**WHAT TO WORK ON**
All that is wanted is the line with "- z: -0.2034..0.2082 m" and each line after it to the end of the data below, set down exactly and without pictures.
++++++++++
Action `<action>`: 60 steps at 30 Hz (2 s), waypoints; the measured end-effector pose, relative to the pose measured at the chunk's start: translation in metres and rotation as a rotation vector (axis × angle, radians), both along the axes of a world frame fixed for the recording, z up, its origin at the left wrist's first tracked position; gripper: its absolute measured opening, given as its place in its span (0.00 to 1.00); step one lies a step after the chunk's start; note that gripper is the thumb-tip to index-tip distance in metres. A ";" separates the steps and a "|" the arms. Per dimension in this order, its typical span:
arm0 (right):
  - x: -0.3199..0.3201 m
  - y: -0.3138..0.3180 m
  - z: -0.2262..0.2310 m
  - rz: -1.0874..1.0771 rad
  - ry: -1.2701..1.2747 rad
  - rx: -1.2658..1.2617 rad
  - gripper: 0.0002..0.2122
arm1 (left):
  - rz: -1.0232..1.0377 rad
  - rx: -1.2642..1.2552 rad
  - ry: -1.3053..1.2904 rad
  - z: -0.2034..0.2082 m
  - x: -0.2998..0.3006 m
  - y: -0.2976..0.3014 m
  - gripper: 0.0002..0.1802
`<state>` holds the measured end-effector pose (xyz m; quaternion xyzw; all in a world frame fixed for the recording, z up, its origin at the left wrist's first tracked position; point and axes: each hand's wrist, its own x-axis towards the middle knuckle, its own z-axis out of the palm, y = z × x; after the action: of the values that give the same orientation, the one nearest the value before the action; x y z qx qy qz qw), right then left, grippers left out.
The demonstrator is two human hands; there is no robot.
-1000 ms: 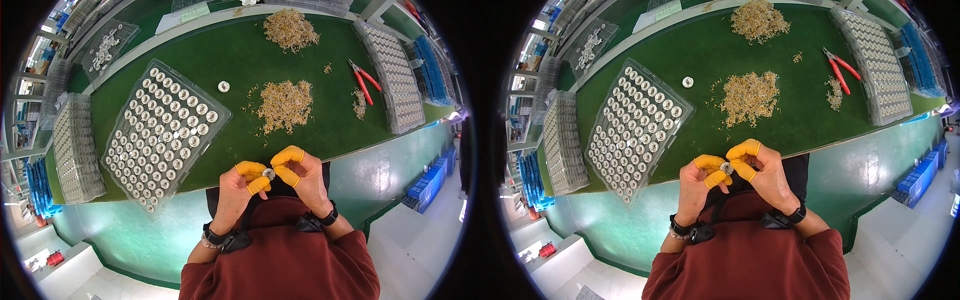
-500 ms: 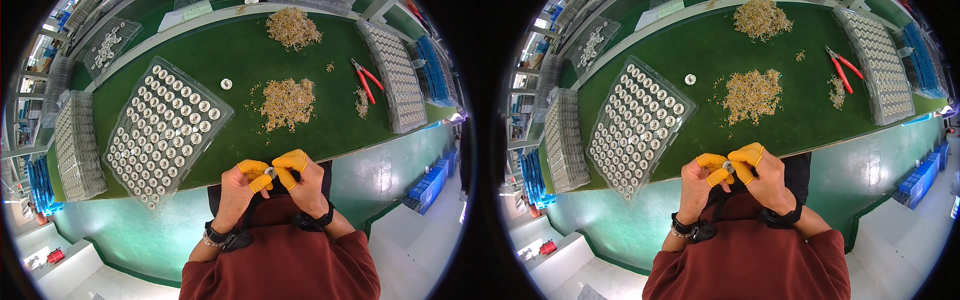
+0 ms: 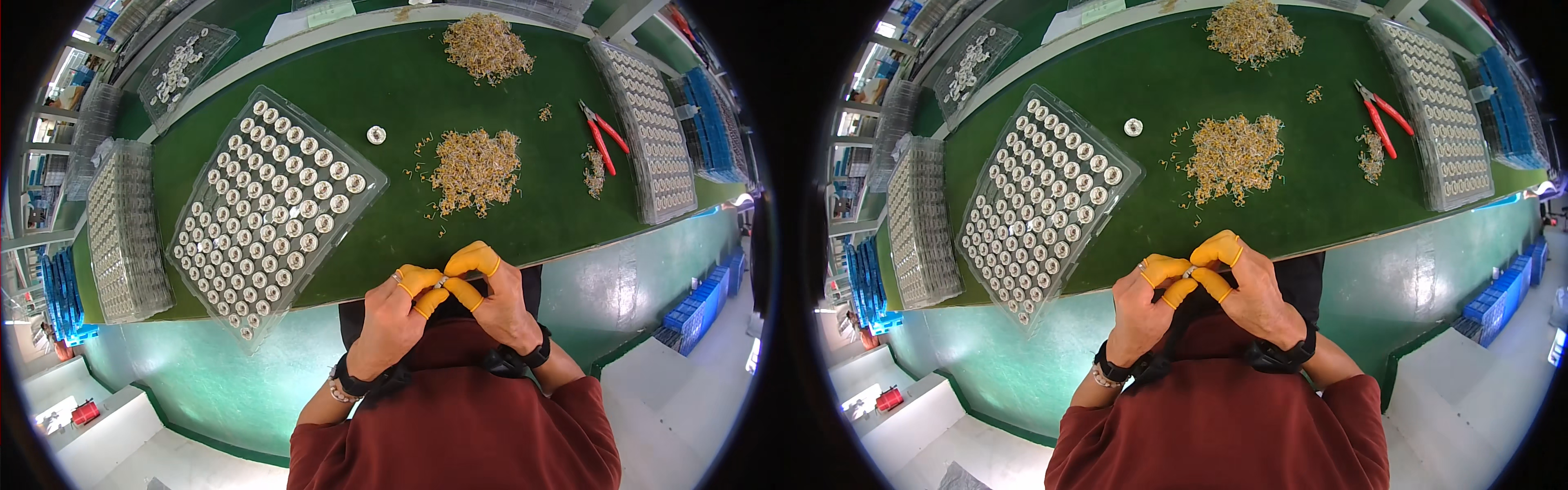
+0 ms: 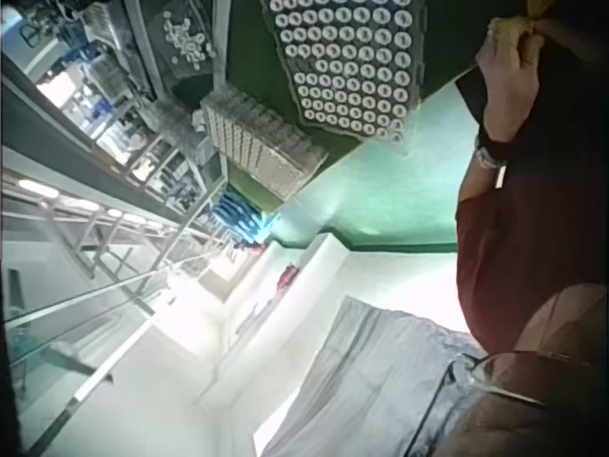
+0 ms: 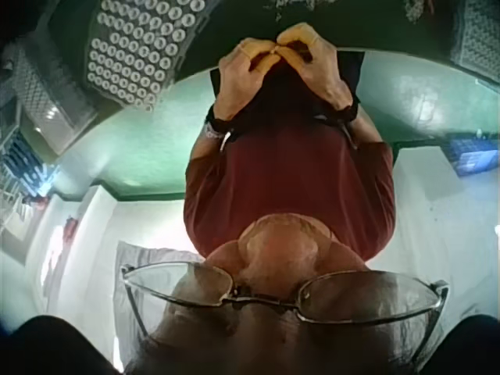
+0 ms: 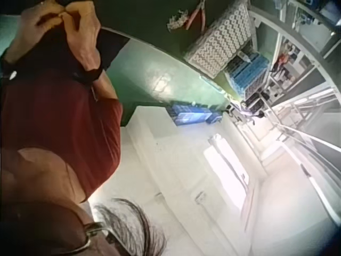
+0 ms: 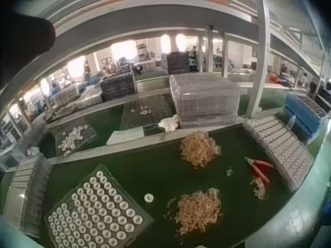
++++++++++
**REPLY**
  - z: -0.2034..0.2082 m
  - x: -0.2998..0.3006 m
  - y: -0.2976..0.3014 m
  - gripper: 0.0002..0.1802
`<state>` holds the measured end-effector pose (xyz m; quaternion xyzw; all in a world frame fixed for the recording, z up, its origin at the left wrist's first tracked position; point and axes: each hand's wrist, its own x-axis towards the middle knuckle, its own z-axis out of the palm, y = z × x; after the action: of the values that give the same orientation, the one nearest the value before the action; x y z qx qy qz qw), right then left, grippers left out.
The demonstrator is two human hands; there is no robot.
-1000 ms: 
-500 ms: 
+0 ms: 
+0 ms: 
+0 ms: 
+0 ms: 
+0 ms: 

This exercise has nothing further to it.